* Task details
Go to the line that includes "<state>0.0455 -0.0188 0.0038" and retype it, then every line after it to the end of the data, adding nothing.

Provided material below:

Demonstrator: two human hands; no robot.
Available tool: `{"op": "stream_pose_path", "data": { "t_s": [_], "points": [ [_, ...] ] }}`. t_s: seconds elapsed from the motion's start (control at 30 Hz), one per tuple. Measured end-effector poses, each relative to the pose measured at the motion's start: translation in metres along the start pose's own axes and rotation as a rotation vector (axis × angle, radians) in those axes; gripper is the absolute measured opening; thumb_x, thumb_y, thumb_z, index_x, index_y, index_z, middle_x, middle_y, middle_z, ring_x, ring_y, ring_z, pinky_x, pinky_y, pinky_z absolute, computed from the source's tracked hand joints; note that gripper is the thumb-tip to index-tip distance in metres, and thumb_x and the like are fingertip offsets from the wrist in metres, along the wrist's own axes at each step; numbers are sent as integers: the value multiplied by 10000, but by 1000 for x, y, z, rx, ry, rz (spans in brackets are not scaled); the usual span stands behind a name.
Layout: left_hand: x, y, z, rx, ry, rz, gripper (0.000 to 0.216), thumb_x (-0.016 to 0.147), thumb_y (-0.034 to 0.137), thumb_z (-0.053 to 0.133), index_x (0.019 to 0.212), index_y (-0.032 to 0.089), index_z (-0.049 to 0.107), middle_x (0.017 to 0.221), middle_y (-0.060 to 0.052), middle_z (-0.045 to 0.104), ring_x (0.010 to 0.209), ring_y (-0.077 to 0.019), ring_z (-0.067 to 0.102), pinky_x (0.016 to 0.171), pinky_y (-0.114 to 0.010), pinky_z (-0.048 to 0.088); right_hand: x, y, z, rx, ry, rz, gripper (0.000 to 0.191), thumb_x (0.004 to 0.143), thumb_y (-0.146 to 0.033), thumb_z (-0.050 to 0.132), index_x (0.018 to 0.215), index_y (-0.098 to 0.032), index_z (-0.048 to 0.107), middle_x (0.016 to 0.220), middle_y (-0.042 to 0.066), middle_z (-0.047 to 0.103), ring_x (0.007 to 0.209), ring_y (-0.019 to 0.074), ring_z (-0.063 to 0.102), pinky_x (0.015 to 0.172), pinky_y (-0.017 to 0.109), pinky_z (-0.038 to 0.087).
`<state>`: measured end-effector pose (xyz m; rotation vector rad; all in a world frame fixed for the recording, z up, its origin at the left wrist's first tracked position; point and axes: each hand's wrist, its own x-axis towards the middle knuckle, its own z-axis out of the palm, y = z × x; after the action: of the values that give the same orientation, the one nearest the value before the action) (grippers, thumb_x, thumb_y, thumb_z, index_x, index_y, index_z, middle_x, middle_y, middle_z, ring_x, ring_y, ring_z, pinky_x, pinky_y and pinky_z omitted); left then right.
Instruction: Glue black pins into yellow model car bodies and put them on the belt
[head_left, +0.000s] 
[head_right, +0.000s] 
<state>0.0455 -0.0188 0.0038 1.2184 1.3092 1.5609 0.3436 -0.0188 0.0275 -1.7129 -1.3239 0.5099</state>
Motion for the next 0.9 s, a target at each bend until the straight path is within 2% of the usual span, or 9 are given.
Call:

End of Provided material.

* Answer
<state>0.0455 -0.0188 0.0038 1.2184 1.3092 1.5609 0.3436 -0.0188 0.0275 -1.7129 -1.3239 0.5099</state>
Motion for the next 0.9 s, a target at each bend until the straight path is within 2% of the usual span, or 9 are given.
Call:

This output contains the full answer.